Bevor mit dem Banddurchschnitt die Straße offiziell freigegeben wurde, sangen Kinder der Kindertagesstätte „Kleine Strolche“ das Lied von den fleißigen Handwerkern. Die Knirpse trugen dazu gelbe Baustellen-Westen, einige hatten sich kleine Helme aufgesetzt. Im Anschluss gab es Würstchen vom Grill.

Anwohner zeigten sich mit der neuen Straße zufrieden, einige machten darauf aufmerksam, dass schon in den ersten Tagen einige Kraftfahrer sehr schnell fahren. Zugleich wünscht man sich, dass nun auch bald die Nebenstraßen in Ordnung gebracht würden.

Werner Wehefritz hatte hunderte E-Mails geschrieben

Auch Ortschronist Werner Wehefritz äußerte sich in dieser Richtung. „Zeit wird’s“ kommentierte er die Fertigstellung der Straße. Der Gemeinde bescheinigte er, sich Mühe gegeben zu haben, auch wenn nach der Eingemeindung vier Jahre vergangen sind. Zugleich erinnerte Wehefritz, der sich vor allem vor der Eingemeindung über Jahre wegen der schlechte Verhältnisse in Deutzen mit hunderten E-Mails an Politiker und Behörden gewandt hatte, daran, dass sich die Deutzener viele Jahre lang allein gelassen fühlten.

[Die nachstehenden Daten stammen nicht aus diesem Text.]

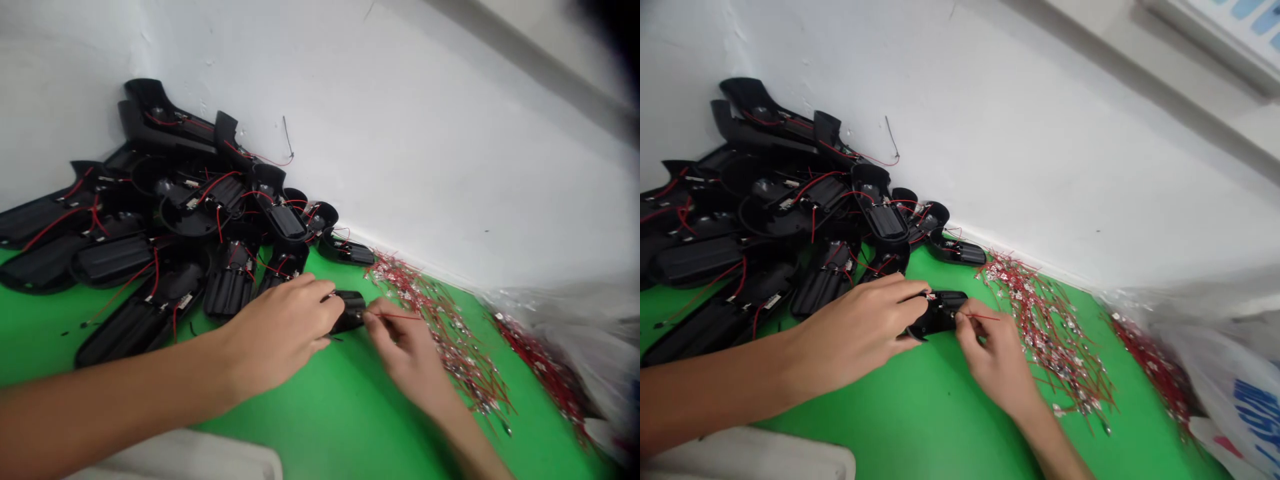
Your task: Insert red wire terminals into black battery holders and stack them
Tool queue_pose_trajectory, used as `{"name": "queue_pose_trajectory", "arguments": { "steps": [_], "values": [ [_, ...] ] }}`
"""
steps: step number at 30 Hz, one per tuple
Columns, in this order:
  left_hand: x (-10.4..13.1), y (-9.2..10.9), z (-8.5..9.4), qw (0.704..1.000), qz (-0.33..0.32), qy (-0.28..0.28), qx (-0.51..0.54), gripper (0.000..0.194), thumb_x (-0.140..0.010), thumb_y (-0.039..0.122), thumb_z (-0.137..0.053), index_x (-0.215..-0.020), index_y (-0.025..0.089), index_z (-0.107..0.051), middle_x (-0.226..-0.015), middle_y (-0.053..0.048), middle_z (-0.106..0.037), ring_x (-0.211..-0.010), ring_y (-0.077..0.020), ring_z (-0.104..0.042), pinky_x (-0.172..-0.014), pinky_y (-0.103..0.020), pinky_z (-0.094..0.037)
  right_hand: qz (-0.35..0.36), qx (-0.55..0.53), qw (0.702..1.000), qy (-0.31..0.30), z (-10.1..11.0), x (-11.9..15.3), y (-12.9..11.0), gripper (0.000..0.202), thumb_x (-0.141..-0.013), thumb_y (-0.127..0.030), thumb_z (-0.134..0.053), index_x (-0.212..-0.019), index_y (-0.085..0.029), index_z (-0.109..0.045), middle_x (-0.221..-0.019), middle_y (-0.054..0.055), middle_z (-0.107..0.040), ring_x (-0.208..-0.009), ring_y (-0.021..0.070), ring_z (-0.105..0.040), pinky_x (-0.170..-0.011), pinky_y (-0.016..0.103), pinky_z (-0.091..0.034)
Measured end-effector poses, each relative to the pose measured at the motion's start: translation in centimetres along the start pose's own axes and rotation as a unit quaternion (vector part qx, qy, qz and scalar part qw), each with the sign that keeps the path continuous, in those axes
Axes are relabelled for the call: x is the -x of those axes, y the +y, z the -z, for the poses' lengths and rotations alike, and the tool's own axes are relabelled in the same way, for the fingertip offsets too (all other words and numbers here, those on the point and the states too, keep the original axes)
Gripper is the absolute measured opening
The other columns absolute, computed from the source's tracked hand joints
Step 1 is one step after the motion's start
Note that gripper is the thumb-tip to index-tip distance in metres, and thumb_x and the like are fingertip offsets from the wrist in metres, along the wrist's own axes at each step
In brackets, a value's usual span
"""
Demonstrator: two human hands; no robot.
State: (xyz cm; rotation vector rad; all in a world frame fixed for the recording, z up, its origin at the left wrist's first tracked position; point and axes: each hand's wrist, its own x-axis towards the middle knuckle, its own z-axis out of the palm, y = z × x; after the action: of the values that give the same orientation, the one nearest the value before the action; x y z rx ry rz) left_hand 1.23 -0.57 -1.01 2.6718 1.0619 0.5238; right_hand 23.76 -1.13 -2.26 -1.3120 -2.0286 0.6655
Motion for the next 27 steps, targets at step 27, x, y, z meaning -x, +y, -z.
{"name": "queue_pose_trajectory", "arguments": {
  "steps": [27],
  "values": [
    [0.2,0.5,-0.4,1.000,-0.013,0.004,-0.013,0.022,-0.089,0.024,-0.076,-0.102,0.016,-0.059,-0.116,-0.008,-0.065,-0.110,-0.0281,-0.061,-0.093,-0.041,-0.054,0.001,0.084,0.994,-0.065,-0.5,0.1,-0.7,0.026,-0.097,-0.023,-0.044,-0.070,-0.021,-0.044,-0.059,-0.004,-0.042,-0.052,0.0116,-0.039,-0.050,0.026,-0.026]
  ]
}}
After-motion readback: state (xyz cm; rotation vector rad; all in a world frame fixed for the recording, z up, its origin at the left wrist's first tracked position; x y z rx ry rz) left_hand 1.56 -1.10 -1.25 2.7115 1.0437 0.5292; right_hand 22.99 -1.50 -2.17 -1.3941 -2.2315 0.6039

Auch für das leibliche Wohl war bei der Straßenübergabe gesorgt. Quelle: Jens Paul Taubert

Die Gemeinde schaut derweil voraus und denkt über die nächsten Vorhaben nach. Zunächst, sagte Bürgermeister Thomas Hellriegel, wolle man im östlichen Teil des Ortes weitermachen.

Gespräche über nächste Vorhaben

Barbarastraße und Max-Reimann-Straße sollten die nächsten Bauvorhaben sein. Auch das werde aber eine Weile dauern, auch weil der Versorgungsverband mitziehen müsse. Die ersten Gespräche hätten dazu stattgefunden, so Hellriegel.